*Assignment*
Lines in the entries below where the word "beige" shows up should each be copied.

========

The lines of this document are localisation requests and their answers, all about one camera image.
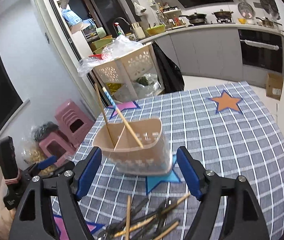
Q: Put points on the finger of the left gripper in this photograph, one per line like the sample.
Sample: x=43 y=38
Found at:
x=47 y=162

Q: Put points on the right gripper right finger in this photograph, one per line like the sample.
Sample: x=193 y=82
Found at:
x=193 y=173

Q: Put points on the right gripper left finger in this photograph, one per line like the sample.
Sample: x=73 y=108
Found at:
x=85 y=171

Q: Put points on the black spoon with long handle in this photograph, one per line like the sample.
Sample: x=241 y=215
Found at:
x=154 y=227

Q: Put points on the bag of nuts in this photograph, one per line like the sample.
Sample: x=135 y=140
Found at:
x=33 y=154

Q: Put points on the low pink plastic stool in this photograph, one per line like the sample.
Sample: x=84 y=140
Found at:
x=57 y=144

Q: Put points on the tall pink plastic stool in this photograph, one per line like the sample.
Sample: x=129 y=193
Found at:
x=73 y=122

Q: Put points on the beige utensil holder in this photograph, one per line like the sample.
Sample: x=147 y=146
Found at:
x=117 y=144

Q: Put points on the blue patterned chopstick in holder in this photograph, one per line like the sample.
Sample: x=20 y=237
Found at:
x=115 y=107

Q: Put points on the plain wooden chopstick in holder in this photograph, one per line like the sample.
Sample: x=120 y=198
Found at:
x=103 y=112

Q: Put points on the black garbage bag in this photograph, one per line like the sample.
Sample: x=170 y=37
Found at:
x=169 y=71

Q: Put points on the beige plastic storage rack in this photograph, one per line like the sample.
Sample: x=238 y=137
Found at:
x=134 y=76

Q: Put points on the cardboard box on floor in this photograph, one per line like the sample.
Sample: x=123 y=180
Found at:
x=274 y=85

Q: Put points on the green colander basket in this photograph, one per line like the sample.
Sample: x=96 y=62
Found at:
x=158 y=29

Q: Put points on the black wok on stove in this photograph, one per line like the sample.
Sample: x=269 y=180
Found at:
x=196 y=19

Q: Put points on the black pot on stove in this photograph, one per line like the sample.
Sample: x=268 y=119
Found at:
x=223 y=16

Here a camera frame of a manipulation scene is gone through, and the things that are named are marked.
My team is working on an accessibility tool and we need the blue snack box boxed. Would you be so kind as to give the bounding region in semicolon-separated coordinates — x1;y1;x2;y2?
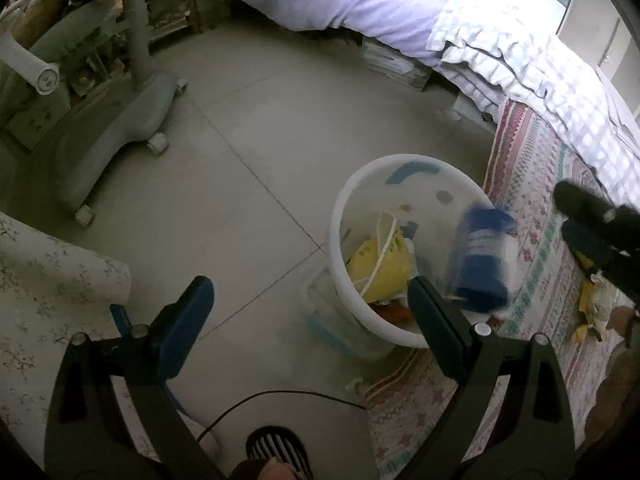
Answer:
446;205;518;313

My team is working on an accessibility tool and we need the white plastic trash bin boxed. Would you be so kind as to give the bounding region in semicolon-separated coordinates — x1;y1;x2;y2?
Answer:
303;154;518;361

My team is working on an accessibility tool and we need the person's right hand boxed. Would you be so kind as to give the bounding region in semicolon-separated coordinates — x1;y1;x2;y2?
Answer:
599;307;639;434

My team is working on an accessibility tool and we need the patterned striped bed cover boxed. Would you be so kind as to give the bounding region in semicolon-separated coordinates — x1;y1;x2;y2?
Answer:
362;101;621;479

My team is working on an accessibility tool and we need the floral white cloth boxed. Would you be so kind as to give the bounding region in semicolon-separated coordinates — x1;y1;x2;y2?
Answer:
0;214;131;465

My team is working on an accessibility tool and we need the striped slipper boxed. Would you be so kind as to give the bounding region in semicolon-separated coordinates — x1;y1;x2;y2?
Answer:
245;426;314;480

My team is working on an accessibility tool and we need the checked white purple quilt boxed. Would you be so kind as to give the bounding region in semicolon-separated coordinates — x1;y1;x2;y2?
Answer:
425;0;639;205

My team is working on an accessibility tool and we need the yellow bag in bin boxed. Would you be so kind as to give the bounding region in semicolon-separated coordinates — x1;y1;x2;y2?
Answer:
346;236;416;304

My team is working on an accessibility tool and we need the grey desk chair base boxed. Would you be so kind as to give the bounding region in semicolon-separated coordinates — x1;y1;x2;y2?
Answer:
0;0;189;226

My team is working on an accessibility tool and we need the white chair armrest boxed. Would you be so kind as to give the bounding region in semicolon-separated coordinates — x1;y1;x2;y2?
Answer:
1;34;60;96

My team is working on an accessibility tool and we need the black cable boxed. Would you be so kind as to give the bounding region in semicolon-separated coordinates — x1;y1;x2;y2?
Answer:
194;390;369;446

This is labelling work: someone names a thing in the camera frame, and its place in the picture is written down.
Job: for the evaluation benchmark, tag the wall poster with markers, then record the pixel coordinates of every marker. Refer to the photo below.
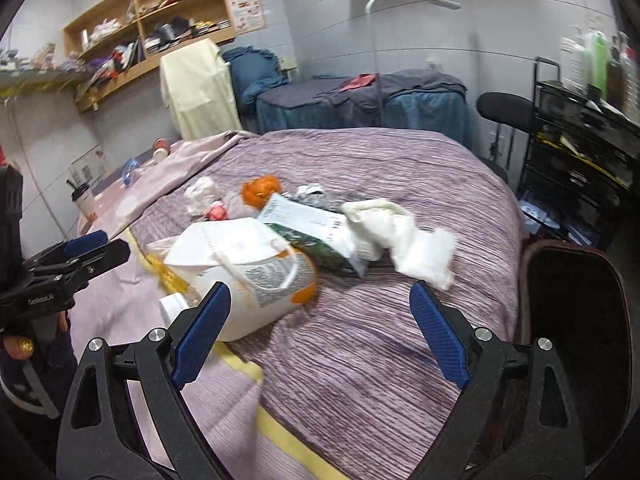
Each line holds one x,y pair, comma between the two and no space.
247,16

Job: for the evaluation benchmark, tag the green white drink carton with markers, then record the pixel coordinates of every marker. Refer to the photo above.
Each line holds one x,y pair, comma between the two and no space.
324,236

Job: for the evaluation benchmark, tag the green bottle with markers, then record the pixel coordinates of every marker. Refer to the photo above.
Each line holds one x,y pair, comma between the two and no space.
599,60

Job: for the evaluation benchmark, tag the black rolling cart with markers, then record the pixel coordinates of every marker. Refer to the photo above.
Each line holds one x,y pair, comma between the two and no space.
580,172

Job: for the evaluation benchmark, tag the white red plastic bag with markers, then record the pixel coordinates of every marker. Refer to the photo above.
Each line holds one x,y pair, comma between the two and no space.
217,211

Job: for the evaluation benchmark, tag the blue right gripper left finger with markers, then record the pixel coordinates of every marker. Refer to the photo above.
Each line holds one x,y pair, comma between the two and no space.
194,332

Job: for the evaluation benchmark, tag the orange white plastic bottle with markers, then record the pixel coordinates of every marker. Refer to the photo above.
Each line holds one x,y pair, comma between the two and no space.
261,292

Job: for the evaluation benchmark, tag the red white paper cup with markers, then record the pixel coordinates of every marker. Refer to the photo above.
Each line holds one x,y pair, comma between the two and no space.
160,150

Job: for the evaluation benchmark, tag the left hand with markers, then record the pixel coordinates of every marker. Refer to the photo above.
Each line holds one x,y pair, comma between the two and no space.
21,348

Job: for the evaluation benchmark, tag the red cloth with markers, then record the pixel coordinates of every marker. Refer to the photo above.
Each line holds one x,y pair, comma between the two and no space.
358,82

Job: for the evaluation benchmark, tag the dark brown bottle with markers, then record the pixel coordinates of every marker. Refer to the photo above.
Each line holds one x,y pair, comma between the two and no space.
615,84

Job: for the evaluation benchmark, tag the pink bed sheet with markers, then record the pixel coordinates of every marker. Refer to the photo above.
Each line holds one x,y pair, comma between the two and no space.
123,305

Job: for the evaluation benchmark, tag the dark brown trash bin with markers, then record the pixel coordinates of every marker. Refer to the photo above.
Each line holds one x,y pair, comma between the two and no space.
574,296

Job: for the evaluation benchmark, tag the yellow foam net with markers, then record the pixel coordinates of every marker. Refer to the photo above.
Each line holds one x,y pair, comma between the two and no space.
168,278

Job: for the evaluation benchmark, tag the wooden bookshelf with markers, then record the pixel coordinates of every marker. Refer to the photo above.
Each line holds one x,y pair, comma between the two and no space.
124,40

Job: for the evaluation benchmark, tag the white pump bottle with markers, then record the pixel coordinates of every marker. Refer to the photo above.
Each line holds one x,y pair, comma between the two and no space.
575,62

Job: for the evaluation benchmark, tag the white cloth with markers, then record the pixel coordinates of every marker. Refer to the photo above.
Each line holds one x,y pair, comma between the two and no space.
381,227

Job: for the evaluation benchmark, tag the white tissue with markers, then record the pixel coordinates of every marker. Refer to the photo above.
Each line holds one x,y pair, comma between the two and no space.
201,195

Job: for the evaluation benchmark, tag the blue covered massage table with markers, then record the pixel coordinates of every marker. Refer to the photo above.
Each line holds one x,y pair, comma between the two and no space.
267,101

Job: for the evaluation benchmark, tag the cream hanging cloth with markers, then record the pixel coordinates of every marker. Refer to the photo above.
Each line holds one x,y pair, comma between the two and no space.
196,88

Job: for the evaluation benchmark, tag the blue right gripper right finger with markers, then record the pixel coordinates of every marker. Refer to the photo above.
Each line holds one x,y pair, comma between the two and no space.
445,331

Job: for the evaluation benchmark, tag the purple striped bed cover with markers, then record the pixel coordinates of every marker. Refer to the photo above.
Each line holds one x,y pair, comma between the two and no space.
345,387

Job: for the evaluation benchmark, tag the silver wrapper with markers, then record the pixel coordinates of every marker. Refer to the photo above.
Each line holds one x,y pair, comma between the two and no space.
310,191

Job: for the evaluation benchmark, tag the orange peel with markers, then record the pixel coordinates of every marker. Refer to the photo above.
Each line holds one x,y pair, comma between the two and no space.
257,192

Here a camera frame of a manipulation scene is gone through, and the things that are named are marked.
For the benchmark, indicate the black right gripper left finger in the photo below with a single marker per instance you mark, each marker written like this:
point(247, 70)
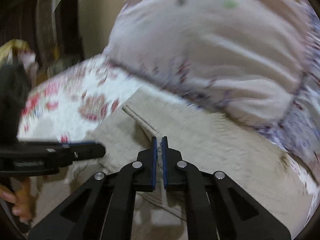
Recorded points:
point(102, 208)

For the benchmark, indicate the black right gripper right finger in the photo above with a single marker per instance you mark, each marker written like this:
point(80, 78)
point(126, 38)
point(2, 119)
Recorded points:
point(216, 206)

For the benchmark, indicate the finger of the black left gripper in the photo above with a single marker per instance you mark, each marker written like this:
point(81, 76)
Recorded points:
point(84, 150)

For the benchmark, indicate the beige cable knit sweater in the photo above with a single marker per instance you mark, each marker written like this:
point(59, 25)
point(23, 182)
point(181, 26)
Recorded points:
point(211, 142)

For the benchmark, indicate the person's left hand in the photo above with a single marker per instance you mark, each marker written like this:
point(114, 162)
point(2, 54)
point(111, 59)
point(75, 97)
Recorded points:
point(21, 200)

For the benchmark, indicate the white floral bedsheet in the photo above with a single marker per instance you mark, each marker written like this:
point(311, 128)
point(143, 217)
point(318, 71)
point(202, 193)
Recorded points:
point(71, 105)

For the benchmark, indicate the lavender floral pillow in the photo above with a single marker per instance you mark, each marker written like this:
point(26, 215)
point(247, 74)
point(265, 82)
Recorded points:
point(256, 60)

========

*Problem solution*
Q: Put points on the beige utensil holder in this photograph, one per line like the sample.
Q: Put points on the beige plastic storage rack in this photograph, one per line like the sample.
For the benchmark, indicate the beige cable knit sweater in the photo above with a single marker per instance you mark, each marker written like this:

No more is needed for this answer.